# EXERCISE REQUIREMENTS
Transcribe all of the listing exactly.
-*-*-
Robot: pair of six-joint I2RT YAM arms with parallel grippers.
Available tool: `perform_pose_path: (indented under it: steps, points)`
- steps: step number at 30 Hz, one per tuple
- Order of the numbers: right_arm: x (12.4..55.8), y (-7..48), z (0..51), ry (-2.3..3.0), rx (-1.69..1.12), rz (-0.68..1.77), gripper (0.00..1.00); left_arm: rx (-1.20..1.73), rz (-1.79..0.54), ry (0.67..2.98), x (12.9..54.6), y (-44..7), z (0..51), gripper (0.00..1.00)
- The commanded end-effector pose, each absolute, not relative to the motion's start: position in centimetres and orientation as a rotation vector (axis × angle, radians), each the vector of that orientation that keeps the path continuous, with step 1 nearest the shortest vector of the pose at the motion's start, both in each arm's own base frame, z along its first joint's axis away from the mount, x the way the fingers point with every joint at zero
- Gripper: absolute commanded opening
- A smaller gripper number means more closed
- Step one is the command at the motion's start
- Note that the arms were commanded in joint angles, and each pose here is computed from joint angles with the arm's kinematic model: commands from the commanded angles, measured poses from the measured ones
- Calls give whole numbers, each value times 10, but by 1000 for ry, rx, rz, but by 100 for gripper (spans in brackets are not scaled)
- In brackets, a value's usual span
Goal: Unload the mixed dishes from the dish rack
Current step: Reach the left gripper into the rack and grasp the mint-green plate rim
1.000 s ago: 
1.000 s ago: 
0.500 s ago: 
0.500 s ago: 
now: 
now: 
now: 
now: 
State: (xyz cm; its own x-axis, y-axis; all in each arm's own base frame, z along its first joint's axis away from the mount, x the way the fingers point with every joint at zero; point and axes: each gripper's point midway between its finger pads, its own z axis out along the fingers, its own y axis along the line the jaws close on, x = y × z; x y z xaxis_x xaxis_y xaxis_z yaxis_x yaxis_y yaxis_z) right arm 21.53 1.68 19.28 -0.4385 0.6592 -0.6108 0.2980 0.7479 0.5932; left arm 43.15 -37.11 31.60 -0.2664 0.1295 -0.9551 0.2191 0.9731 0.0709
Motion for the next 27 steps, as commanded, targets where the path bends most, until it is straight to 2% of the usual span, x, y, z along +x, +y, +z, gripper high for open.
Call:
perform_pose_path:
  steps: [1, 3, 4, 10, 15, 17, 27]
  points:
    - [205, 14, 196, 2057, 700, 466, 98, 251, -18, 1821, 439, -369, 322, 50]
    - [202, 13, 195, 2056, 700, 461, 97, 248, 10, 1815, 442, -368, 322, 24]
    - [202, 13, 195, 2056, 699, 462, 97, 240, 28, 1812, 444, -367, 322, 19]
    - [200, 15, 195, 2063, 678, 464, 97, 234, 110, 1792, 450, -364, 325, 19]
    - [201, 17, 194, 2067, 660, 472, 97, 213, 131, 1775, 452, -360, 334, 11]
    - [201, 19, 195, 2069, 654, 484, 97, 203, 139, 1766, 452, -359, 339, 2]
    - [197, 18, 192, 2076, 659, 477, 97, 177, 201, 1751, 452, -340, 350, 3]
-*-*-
# ANSWER TO THE PROBLEM
Robot: pair of six-joint I2RT YAM arms with parallel grippers.
Available tool: `perform_pose_path: (indented under it: steps, points)`
- steps: step number at 30 Hz, one per tuple
- Order of the numbers: right_arm: x (12.4..55.8), y (-7..48), z (0..51), ry (-2.3..3.0), rx (-1.69..1.12), rz (-0.68..1.77), gripper (0.00..1.00); left_arm: rx (-1.20..1.73), rz (-1.79..0.54), ry (0.67..2.98), x (12.9..54.6), y (-44..7), z (0..51), gripper (0.00..1.00)
- The commanded end-effector pose, each absolute, not relative to the motion's start: position in centimetres and orientation as a rotation vector (axis × angle, radians), each the vector of that orientation that keeps the path continuous, with step 1 nearest the shortest vector of the pose at the motion's start, both in each arm's own base frame, z along its first joint's axis away from the mount, x the way the fingers point with every joint at zero
- Gripper: absolute commanded opening
- A smaller gripper number means more closed
- Step one is the command at the motion's start
- Note that the arms were commanded in joint angles, and each pose here is computed from joint angles with the arm's kinematic model: commands from the commanded angles, measured poses from the measured ones
- Calls give whole numbers, each value times 10, but by 1000 for ry, rx, rz, but by 100 for gripper (spans in brackets are not scaled)
- In brackets, a value's usual span
Goal: Unload the mixed dishes from the dish rack
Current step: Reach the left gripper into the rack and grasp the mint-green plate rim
1.000 s ago: 
1.000 s ago: 
0.500 s ago: 
0.500 s ago: 
now: 
now: 
now: 
now: 
State: (xyz cm; its own x-axis, y-axis; all in each arm's own base frame, z along its first joint's axis away from the mount, x the way the fingers point with every joint at zero; point and axes: each gripper's point midway between its finger pads, its own z axis out along the fingers, its own y axis along the line the jaws close on, x = y × z; x y z xaxis_x xaxis_y xaxis_z yaxis_x yaxis_y yaxis_z) right arm 21.53 1.68 19.28 -0.4385 0.6592 -0.6108 0.2980 0.7479 0.5932; left arm 43.15 -37.11 31.60 -0.2664 0.1295 -0.9551 0.2191 0.9731 0.0709
Motion for the next 27 steps, as commanded, targets where the path bends most, until it is straight to 2% of the usual span, x, y, z along +x, +y, +z, gripper high for open.
Call:
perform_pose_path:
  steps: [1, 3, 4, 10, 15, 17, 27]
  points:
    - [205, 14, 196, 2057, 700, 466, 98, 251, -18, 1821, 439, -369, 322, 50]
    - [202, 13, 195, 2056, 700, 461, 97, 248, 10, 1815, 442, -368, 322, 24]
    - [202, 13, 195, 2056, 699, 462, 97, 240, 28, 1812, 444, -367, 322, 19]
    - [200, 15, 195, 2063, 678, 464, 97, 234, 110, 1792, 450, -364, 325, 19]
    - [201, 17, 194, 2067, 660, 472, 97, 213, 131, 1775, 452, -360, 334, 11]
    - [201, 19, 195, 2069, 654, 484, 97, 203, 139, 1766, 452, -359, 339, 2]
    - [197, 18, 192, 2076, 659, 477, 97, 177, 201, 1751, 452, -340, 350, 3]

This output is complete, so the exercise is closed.